Thylacine + Paleogeography

The collected evidence from rock art (36 sites), archaeological sites (1 verified material usage of a jawbone), and paleontological evidence (88 sites) suggest that the thylacine lived broadly across the Australian, Tasmanian, and New Guinean regions. During lower sea level periods, these lands were connected (as can be seen by the continental shelf around the current landmasses). The thylacine was active in a broad swath of the regional climate zones.

Thylacine + Conservation / Population

Australian protected areas, except for the populated southeastern coastal areas, are largely located away from major populations. The remote regions of the interior probably provide the most freedom from conflicting land uses for possible reintroductions. Overall, protected areas cover 19.75% of Australia and Tasmania. Arguments for partnering with these conservation areas as well as avoiding them to lower biodiversity / bureaucratic complications could be made.

Thylacine + Rabbits

One of the most compelling reintroduction arguments could be the trophic biocontrol of the widespread rabbit populations (Oryctolagus cuniculus, primarily introduced 1857-60). Extensive damage of crops, forage, and wild native vegetation has been documented from the south coast up to the northern deserts (damages still recorded at $217 million/yr even after broad viral biocontrols). Rabbit activity impacts no less than 322 threatened species, making it the most damaging vertebrate non-native in Australia. As a 2020 hotspot analysis of rabbit abundance data showed, pockets of very high activity can be identified (orange to yellow), with presence detected in 70% of the landmass. These areas, if free of other conflicts, might prove the most attractive target areas for eventual predatorial reintroduction.

Thylacine + Dingoes

The dingo came to occupy the apex predator spot in a broad swath of the Australian environment after introduction by migrating humans about 5kya. The longest fence in the world (5,500+ km), called the Dingo or Dog Fence, dates to the 1880s and excludes dingoes from the pastoral areas in the southeast/southwest corners of the country. This large-scale geographic exclusion has catalyzed an array of trophic cascade studies that demonstrate dingoes regulate kangaroo and emu populations, suppress introduced mesopredators, boost mammal/reptile diversity and vegetative cover, and even benefit the soil nutrient profile. Dingoes do hybridize with domestic/feral dogs, and thus dingo purity varies across their habitat. Though interactions with thylacines are unknown, slight differences in size and predatorial behaviors could be used to infer slightly different ecological niches for the two species.
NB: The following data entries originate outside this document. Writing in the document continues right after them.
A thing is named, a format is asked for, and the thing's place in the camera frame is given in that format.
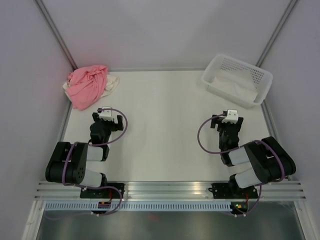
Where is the aluminium mounting rail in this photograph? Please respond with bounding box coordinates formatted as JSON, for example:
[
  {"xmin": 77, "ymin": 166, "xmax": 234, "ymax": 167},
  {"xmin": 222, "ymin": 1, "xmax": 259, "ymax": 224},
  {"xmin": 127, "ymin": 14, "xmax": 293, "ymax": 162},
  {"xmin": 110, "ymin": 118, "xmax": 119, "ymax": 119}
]
[{"xmin": 33, "ymin": 180, "xmax": 306, "ymax": 202}]

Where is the pink t-shirt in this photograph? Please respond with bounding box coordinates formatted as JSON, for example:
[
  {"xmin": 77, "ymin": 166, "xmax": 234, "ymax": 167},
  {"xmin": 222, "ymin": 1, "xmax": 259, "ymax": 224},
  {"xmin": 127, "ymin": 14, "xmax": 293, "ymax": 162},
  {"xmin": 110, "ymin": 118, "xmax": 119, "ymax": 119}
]
[{"xmin": 65, "ymin": 65, "xmax": 108, "ymax": 111}]

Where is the left aluminium frame post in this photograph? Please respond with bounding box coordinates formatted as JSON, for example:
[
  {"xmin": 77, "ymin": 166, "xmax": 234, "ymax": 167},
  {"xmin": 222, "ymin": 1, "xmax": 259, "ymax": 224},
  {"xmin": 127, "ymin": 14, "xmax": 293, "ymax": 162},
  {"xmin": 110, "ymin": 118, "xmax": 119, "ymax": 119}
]
[{"xmin": 33, "ymin": 0, "xmax": 78, "ymax": 70}]

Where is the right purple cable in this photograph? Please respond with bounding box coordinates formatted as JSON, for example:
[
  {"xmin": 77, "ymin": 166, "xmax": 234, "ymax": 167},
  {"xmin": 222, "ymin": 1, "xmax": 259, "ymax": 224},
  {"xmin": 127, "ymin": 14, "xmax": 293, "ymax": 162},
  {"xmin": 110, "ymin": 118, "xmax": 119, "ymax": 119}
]
[{"xmin": 197, "ymin": 112, "xmax": 286, "ymax": 187}]

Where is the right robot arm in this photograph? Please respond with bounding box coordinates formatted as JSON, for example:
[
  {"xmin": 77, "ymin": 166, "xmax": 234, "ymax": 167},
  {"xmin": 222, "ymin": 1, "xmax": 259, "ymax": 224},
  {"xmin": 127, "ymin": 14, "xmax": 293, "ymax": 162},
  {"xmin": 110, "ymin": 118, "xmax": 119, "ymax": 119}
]
[{"xmin": 210, "ymin": 115, "xmax": 297, "ymax": 198}]

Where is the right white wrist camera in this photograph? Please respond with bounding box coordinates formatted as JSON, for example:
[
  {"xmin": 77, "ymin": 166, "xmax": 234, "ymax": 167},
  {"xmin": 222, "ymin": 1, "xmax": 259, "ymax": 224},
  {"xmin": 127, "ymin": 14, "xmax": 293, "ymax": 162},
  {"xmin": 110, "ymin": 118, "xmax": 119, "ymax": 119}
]
[{"xmin": 221, "ymin": 109, "xmax": 239, "ymax": 124}]

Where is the cream white t-shirt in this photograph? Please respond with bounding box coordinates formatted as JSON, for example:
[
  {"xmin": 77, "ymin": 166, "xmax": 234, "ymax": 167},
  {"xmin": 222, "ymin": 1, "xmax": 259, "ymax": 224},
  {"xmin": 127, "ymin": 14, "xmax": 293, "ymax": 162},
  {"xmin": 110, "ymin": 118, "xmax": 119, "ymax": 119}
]
[{"xmin": 62, "ymin": 74, "xmax": 120, "ymax": 100}]

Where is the purple cable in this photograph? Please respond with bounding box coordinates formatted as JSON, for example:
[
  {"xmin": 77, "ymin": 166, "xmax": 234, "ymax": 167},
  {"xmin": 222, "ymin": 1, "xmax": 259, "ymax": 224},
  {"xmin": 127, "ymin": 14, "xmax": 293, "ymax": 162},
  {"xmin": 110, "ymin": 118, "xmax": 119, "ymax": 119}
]
[
  {"xmin": 61, "ymin": 107, "xmax": 129, "ymax": 186},
  {"xmin": 197, "ymin": 112, "xmax": 286, "ymax": 187}
]

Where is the white cloth in basket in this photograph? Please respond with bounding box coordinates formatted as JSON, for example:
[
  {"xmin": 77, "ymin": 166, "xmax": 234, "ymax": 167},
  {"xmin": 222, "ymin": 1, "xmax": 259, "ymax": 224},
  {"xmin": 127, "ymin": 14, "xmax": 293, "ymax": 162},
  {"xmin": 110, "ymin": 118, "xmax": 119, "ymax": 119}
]
[{"xmin": 211, "ymin": 72, "xmax": 258, "ymax": 102}]

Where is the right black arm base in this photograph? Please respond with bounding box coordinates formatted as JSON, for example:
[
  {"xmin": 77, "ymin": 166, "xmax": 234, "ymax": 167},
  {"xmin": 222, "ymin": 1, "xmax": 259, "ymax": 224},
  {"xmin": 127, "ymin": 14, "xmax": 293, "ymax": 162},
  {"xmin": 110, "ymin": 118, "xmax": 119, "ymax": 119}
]
[{"xmin": 208, "ymin": 182, "xmax": 258, "ymax": 200}]

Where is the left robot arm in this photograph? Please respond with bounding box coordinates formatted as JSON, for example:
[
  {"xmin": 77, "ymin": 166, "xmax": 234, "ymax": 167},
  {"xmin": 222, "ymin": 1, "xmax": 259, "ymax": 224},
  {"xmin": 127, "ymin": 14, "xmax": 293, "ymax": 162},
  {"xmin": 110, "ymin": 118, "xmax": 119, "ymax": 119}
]
[{"xmin": 45, "ymin": 107, "xmax": 128, "ymax": 198}]

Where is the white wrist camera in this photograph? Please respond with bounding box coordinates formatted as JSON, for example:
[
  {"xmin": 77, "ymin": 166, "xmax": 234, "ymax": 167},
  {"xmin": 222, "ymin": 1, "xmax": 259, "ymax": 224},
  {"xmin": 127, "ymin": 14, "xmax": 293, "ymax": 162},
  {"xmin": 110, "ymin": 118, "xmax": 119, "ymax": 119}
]
[
  {"xmin": 221, "ymin": 109, "xmax": 239, "ymax": 124},
  {"xmin": 98, "ymin": 106, "xmax": 114, "ymax": 121}
]

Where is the white plastic basket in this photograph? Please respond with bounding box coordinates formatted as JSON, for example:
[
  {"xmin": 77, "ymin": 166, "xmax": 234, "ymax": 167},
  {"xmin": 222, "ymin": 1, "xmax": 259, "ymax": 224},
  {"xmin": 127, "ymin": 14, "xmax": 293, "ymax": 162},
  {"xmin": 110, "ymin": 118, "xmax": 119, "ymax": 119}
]
[{"xmin": 201, "ymin": 54, "xmax": 273, "ymax": 109}]

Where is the white slotted cable duct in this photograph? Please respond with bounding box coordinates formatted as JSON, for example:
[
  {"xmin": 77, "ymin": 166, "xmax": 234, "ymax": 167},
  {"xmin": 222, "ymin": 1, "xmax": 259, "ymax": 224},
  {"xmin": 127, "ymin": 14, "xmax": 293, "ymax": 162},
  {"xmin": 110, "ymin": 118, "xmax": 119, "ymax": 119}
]
[{"xmin": 45, "ymin": 201, "xmax": 232, "ymax": 212}]

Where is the aluminium frame post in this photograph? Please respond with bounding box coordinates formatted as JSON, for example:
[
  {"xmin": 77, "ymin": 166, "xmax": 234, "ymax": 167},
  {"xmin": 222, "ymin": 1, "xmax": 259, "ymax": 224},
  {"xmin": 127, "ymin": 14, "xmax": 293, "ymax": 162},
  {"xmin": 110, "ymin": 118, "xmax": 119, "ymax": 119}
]
[
  {"xmin": 255, "ymin": 0, "xmax": 300, "ymax": 68},
  {"xmin": 33, "ymin": 0, "xmax": 78, "ymax": 70}
]

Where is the right aluminium frame post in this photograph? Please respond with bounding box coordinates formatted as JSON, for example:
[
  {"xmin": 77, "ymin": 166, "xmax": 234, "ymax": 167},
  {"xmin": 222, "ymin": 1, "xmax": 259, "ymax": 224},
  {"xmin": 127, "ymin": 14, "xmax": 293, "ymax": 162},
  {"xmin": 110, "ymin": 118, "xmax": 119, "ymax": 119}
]
[{"xmin": 255, "ymin": 0, "xmax": 300, "ymax": 68}]

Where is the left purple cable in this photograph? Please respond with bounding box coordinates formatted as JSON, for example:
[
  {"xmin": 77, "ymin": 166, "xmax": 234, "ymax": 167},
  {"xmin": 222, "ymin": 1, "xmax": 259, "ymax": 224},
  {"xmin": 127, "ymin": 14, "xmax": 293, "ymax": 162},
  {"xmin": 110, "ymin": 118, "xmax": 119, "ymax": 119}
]
[{"xmin": 61, "ymin": 107, "xmax": 129, "ymax": 186}]

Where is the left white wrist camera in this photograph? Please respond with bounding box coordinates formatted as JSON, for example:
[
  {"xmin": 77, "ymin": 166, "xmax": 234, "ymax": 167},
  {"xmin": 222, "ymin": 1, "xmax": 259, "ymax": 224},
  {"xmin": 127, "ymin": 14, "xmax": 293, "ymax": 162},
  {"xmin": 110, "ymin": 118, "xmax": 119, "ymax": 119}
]
[{"xmin": 98, "ymin": 106, "xmax": 114, "ymax": 121}]

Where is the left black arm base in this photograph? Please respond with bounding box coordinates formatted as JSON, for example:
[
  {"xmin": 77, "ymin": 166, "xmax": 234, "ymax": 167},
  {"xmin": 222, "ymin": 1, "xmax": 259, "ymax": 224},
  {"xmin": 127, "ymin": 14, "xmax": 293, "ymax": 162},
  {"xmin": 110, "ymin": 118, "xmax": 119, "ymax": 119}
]
[{"xmin": 80, "ymin": 182, "xmax": 125, "ymax": 199}]

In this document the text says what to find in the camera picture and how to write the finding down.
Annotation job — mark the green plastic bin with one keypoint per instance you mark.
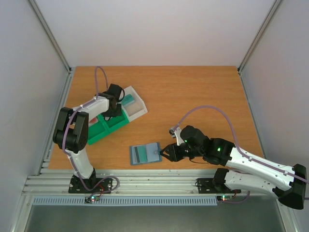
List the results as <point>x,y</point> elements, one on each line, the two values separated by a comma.
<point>103,127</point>

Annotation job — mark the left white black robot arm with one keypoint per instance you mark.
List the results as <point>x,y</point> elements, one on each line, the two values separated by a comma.
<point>71,131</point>

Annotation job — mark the front aluminium rail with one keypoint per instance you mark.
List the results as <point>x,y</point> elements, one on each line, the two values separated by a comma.
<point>132,182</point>

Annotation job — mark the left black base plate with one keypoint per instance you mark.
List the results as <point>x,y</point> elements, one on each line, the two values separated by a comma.
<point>76,186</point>

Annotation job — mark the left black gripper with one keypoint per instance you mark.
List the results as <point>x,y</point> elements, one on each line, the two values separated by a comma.
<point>117,114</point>

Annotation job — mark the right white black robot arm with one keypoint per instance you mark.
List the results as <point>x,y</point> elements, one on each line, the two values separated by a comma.
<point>239,169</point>

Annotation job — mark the aluminium frame post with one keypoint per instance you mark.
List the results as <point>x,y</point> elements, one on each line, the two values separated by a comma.
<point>40,17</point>
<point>260,33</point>

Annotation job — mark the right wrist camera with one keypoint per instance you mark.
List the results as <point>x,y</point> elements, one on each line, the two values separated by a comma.
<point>175,133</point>

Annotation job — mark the teal striped card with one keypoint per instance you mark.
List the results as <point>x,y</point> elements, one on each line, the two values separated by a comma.
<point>140,154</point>

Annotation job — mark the blue card holder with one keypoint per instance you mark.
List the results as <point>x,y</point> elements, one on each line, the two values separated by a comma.
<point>152,150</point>

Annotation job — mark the grey slotted cable duct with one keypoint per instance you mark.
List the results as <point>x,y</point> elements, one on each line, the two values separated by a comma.
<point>126,201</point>

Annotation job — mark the right aluminium frame post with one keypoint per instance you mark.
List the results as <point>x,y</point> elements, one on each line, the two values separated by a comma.
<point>260,33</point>

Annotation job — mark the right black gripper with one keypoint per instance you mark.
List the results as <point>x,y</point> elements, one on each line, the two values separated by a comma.
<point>175,152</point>

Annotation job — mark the small circuit board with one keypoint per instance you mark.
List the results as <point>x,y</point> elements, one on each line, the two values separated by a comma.
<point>225,198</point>
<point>92,198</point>

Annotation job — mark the white plastic bin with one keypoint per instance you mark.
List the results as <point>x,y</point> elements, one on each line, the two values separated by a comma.
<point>137,109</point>

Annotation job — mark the left aluminium frame post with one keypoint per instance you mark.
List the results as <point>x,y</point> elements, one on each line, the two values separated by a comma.
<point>40,17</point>

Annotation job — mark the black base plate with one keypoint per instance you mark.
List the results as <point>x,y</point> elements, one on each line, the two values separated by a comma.
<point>76,186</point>
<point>206,186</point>

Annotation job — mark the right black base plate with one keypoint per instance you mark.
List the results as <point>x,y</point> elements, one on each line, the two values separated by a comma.
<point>206,186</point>

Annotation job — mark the left small circuit board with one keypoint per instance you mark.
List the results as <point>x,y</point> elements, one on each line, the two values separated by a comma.
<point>92,198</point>

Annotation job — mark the teal card stack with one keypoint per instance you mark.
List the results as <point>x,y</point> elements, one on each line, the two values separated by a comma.
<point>127,100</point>

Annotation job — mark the red patterned card in bin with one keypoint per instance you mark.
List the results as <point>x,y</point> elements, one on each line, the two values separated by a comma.
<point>93,121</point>

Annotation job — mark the right small circuit board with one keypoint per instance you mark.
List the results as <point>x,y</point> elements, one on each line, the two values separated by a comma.
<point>225,198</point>

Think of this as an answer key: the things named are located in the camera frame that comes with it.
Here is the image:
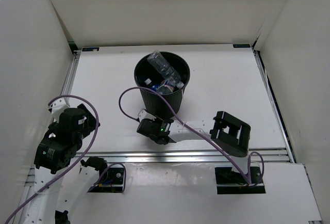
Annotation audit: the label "clear bottle blue label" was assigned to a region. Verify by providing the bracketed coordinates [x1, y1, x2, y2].
[144, 78, 159, 91]

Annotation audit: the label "clear water bottle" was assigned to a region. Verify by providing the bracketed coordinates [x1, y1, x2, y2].
[147, 51, 184, 89]

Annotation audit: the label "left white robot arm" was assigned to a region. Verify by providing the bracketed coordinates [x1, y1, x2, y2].
[24, 100, 108, 223]

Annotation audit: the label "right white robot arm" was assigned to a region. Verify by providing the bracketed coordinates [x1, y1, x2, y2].
[137, 109, 252, 185]

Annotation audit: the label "black plastic waste bin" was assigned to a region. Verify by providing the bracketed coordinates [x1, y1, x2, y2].
[134, 51, 190, 119]

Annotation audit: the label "left blue corner label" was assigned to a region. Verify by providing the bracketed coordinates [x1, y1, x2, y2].
[81, 47, 100, 52]

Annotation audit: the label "aluminium front rail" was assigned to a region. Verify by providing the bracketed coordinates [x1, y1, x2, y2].
[83, 149, 293, 163]

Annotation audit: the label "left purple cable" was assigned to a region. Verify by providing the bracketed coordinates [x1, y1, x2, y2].
[5, 94, 127, 221]

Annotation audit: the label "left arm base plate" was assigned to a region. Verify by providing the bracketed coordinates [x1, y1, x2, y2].
[88, 163, 127, 194]

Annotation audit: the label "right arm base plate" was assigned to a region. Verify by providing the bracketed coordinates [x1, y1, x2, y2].
[215, 166, 266, 195]

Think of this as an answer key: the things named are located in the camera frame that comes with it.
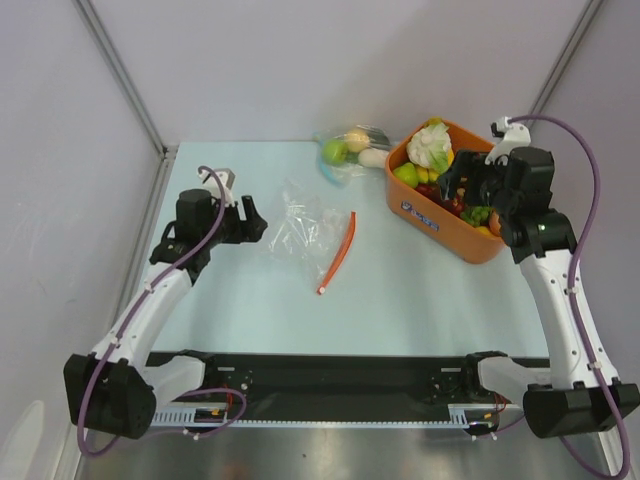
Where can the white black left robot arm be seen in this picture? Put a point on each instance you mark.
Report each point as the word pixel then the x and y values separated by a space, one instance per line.
pixel 112 389

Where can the white cable duct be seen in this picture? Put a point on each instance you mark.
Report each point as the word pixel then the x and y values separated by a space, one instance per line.
pixel 439 416

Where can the aluminium frame post left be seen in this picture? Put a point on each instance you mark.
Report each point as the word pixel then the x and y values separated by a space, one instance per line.
pixel 115 64

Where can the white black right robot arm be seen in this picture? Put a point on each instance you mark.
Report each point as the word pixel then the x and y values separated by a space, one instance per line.
pixel 583 392

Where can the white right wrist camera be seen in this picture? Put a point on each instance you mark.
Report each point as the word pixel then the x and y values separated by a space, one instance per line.
pixel 509 135

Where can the white fake egg in bag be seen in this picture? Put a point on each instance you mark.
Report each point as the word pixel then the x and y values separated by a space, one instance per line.
pixel 372 158

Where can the blue zip clear bag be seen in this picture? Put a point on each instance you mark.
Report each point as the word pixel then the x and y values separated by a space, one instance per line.
pixel 341 175

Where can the green grape bunch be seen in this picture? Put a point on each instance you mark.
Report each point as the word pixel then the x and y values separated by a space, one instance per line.
pixel 476 216

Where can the white green napa cabbage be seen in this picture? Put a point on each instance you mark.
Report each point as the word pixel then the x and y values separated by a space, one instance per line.
pixel 431 147

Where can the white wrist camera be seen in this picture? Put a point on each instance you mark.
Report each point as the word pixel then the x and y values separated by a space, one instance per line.
pixel 509 135
pixel 218 182

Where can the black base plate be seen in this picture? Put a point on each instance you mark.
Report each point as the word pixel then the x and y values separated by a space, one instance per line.
pixel 361 382

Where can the aluminium frame post right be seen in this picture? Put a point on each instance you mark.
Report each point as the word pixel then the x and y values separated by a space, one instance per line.
pixel 577 34

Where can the yellow fake fruit in bag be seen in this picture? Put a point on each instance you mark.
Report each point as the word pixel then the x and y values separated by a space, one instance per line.
pixel 357 139

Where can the aluminium frame post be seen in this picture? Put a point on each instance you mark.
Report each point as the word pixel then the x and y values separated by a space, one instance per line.
pixel 577 34
pixel 115 64

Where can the green apple in tub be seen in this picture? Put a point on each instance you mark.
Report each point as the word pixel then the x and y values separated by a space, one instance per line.
pixel 407 174

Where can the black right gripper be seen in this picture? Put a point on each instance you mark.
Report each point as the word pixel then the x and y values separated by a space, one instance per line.
pixel 480 176

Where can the orange plastic tub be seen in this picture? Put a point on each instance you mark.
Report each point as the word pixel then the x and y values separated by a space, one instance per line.
pixel 462 239

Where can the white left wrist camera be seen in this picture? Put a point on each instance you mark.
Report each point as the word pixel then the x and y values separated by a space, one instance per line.
pixel 218 182

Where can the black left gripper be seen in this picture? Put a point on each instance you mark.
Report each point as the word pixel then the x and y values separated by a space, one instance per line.
pixel 249 230

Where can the green fake apple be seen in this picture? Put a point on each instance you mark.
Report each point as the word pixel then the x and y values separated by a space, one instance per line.
pixel 334 152

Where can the red zip clear bag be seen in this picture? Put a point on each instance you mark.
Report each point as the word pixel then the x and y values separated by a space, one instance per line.
pixel 308 233

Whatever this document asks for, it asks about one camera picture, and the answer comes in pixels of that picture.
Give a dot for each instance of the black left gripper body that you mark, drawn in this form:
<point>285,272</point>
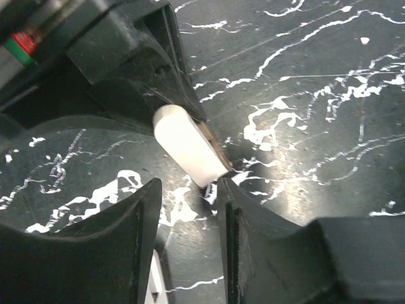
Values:
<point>47,38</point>

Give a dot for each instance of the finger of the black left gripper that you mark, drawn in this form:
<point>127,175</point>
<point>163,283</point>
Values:
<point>174,85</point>
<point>69,102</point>

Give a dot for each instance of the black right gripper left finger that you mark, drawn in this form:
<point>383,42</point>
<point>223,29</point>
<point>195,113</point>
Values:
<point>103,259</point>

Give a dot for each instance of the white stapler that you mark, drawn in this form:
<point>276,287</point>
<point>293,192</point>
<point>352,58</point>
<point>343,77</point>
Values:
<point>190,144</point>
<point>156,289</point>

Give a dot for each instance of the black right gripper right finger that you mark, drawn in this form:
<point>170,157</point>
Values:
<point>268,259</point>

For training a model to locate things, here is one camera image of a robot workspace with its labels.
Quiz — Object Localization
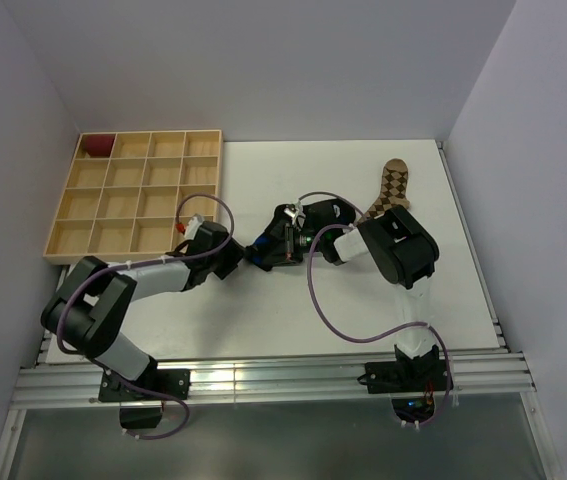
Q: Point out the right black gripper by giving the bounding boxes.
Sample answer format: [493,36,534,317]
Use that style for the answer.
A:
[263,223,325,266]

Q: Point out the black sock with blue marks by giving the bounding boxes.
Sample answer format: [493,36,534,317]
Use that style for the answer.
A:
[245,198,358,274]

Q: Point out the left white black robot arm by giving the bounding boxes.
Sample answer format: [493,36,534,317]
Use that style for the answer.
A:
[41,221,244,399]

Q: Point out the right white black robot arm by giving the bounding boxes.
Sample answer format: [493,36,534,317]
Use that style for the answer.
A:
[277,199,443,390]

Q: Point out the wooden compartment tray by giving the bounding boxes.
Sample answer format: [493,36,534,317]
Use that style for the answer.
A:
[44,130,223,265]

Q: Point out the brown argyle sock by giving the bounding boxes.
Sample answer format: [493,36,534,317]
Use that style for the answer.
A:
[354,158,410,226]

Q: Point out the red rolled sock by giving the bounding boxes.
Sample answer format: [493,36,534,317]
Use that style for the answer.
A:
[82,134,116,158]

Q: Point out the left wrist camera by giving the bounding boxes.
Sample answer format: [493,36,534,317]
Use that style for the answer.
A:
[175,214,206,240]

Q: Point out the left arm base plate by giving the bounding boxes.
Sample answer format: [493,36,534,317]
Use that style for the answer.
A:
[98,367,192,431]

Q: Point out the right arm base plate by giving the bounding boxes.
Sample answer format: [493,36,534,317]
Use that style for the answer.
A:
[357,359,454,394]

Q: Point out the aluminium rail frame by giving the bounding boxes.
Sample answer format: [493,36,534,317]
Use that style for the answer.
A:
[0,140,563,479]

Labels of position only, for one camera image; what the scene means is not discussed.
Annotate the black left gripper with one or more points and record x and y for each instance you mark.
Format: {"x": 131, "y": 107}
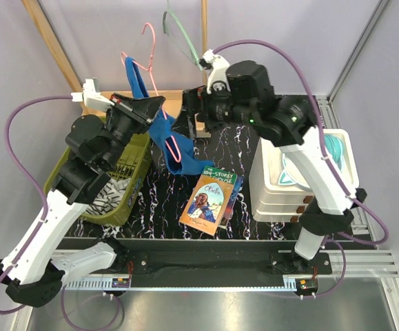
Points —
{"x": 142, "y": 111}

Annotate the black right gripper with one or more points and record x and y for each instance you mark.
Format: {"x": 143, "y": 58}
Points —
{"x": 193, "y": 101}

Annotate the pink wire clothes hanger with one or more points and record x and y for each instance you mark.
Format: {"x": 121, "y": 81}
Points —
{"x": 175, "y": 151}

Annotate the blue tank top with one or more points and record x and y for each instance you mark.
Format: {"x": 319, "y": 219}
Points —
{"x": 161, "y": 130}

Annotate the mint green clothes hanger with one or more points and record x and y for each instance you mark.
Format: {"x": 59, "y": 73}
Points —
{"x": 173, "y": 29}

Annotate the striped black white tank top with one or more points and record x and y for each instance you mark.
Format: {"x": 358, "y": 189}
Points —
{"x": 109, "y": 197}

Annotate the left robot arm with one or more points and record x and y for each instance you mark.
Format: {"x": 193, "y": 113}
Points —
{"x": 31, "y": 276}

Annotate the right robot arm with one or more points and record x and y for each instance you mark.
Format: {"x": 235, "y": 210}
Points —
{"x": 242, "y": 94}

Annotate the olive green plastic basket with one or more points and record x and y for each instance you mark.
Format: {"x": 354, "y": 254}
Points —
{"x": 104, "y": 166}

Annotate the blue storey treehouse book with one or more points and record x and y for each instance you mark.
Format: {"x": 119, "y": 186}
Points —
{"x": 231, "y": 178}

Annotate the orange Othello book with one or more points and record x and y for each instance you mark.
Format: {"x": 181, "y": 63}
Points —
{"x": 206, "y": 206}

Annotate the white drawer storage box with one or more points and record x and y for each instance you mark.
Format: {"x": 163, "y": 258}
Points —
{"x": 278, "y": 192}

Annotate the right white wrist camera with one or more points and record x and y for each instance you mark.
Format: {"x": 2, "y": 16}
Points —
{"x": 216, "y": 66}

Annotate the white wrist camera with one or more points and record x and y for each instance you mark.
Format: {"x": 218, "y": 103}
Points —
{"x": 216, "y": 66}
{"x": 91, "y": 96}

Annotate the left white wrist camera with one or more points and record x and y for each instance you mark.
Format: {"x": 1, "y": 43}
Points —
{"x": 91, "y": 96}

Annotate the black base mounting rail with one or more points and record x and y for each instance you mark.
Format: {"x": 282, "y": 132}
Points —
{"x": 182, "y": 265}
Thylacine + Population + Prey

By mapping the likely habitats of potential prey, we could better characterize high- and low-priority regions. Potential prey includes many medium and small marsupial fauna such as various wallaby spp., birds like the plains wanderer, and several other threatened species. As a first phase, it might be advisable to avoid these major threatened prey areas so as not to damage ongoing conservation efforts. If pilot studies show that decreasing the rabbit infestation ultimately bolsters the threatened native species populations, later phases could justify broader expansion in a stepwise fashion. Areas around the Dingo Fence could be unique opportunities to A/B test thylacine reintroduction effects.

Thylacine + Target Areas

Mapping depicts an example of a multi-factorial geographic map logic to cordon off potential target areas. Combining the multiple land-use conflicts into one overlay (populated areas, threatened spp. habitat, conservation areas, and populated areas), a few possible target areas could be identified for deeper analysis.